START Dataset content

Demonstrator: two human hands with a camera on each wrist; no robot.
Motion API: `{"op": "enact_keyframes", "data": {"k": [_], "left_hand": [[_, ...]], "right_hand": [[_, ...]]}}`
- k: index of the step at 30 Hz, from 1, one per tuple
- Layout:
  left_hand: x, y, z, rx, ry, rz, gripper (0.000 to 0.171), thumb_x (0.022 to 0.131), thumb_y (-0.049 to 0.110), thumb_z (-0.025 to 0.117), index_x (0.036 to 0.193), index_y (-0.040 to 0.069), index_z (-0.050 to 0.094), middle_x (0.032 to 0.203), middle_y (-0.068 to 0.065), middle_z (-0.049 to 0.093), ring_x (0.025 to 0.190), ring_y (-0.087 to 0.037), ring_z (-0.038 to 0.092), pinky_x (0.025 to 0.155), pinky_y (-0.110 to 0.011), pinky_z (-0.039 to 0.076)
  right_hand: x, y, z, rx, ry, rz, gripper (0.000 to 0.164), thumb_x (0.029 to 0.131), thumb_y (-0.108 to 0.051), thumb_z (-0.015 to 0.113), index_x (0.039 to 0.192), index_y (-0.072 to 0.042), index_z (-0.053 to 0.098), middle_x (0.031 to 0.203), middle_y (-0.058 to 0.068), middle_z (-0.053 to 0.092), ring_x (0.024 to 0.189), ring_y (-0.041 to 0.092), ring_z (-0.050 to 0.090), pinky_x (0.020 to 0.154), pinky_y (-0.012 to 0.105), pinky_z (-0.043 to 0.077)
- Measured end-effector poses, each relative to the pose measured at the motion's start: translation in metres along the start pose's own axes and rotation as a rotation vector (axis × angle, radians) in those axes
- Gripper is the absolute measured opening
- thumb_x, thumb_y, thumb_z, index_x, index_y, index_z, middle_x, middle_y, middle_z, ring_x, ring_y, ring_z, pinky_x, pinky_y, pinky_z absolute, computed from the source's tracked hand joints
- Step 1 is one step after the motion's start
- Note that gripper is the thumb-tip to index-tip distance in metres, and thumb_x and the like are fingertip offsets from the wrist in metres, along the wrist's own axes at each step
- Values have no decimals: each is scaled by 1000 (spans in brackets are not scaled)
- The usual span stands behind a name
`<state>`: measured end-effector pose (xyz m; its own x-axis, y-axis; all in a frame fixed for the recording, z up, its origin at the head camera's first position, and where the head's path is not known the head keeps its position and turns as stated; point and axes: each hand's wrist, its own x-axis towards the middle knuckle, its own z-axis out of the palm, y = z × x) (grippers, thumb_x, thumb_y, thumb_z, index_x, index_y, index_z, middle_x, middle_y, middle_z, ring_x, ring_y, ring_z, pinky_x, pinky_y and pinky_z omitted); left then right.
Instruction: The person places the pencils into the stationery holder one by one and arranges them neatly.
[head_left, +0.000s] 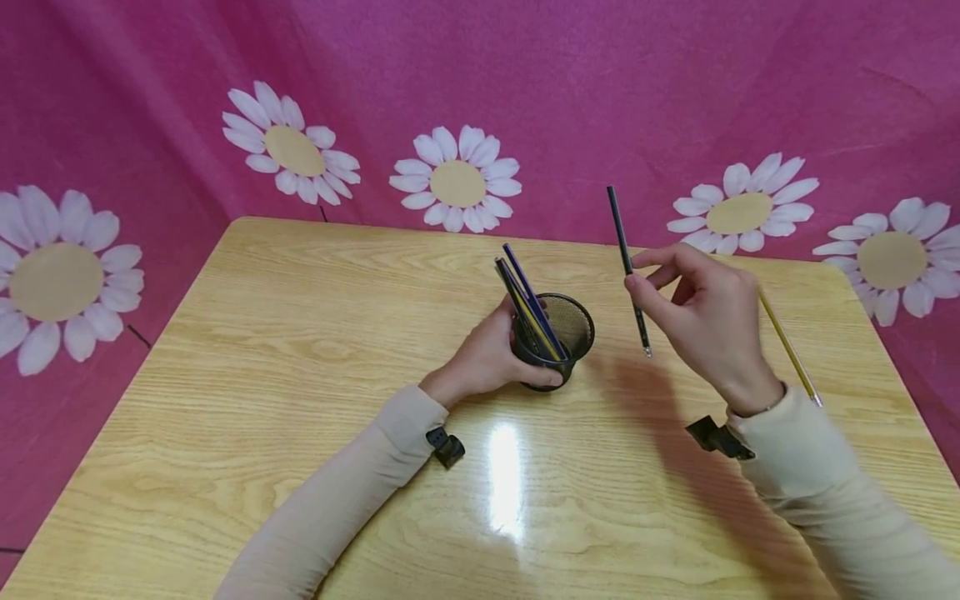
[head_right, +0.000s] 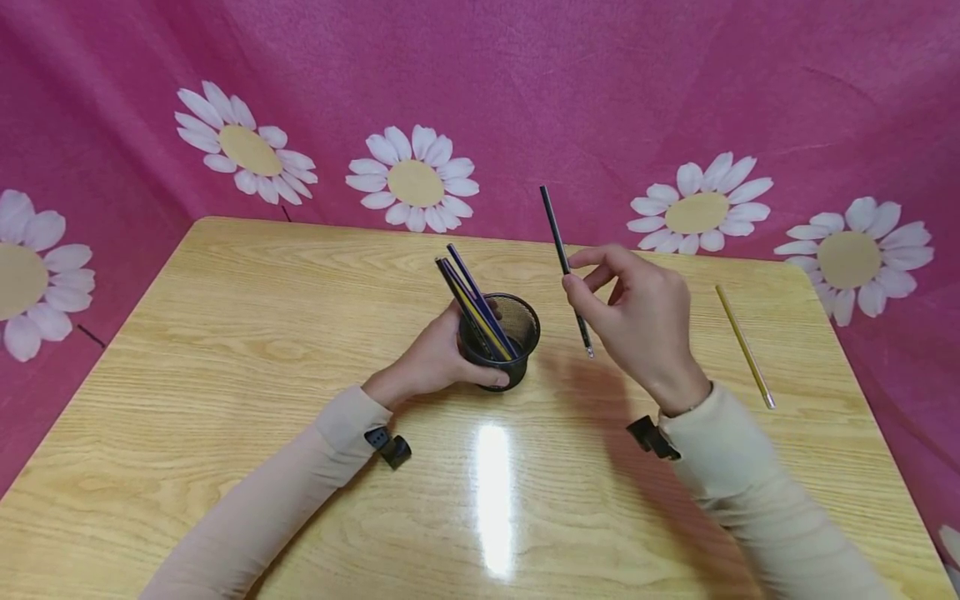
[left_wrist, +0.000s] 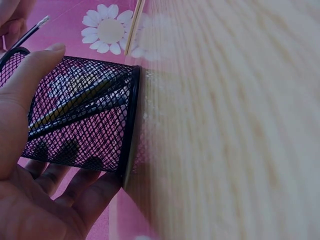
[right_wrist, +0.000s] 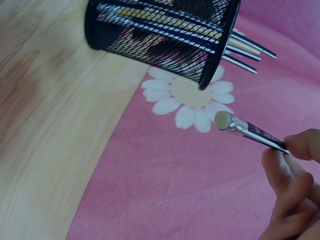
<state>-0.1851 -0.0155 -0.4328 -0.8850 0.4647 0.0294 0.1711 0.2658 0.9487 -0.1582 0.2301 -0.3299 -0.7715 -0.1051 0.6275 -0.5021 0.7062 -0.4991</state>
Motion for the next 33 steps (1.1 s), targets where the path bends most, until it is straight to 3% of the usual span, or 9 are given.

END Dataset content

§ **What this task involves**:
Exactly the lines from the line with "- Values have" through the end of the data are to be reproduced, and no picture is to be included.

§ **Answer space**:
- Values have no decimals: each is scaled by 1000 (spans in brackets are not scaled)
- The usual span stands behind a name
`<state>`: measured end-effector pose (xyz m; its own x-axis, y-axis; all in a frame fixed for the recording, z up, its origin at the head camera's first position, and where the head's path is not known the head keeps its position and turns as stated; point and axes: each hand's wrist, its own x-axis towards the middle knuckle, its own z-axis out of the palm, y = z × x) (grippers, thumb_x, thumb_y, thumb_z, index_x, index_y, index_z, middle_x, middle_y, middle_z, ring_x, ring_y, ring_z, pinky_x, pinky_y and pinky_z omitted); left then right.
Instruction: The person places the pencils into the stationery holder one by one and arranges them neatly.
[head_left, +0.000s] 
[head_right, +0.000s] 
[left_wrist, +0.000s] 
[right_wrist, +0.000s] 
<state>-0.1851 -0.0155 -0.4328 -0.8850 0.4647 0.0294 0.1711 0.2658 0.9487 -0.1582 0.2301 -0.3299 -0.7715 -0.1051 0.6275 -0.5021 0.7062 -0.4991</state>
Motion for the next 33 steps (1.1 s), targets where the path bends most, until it is straight to 3% of the usual span, or 9 are given.

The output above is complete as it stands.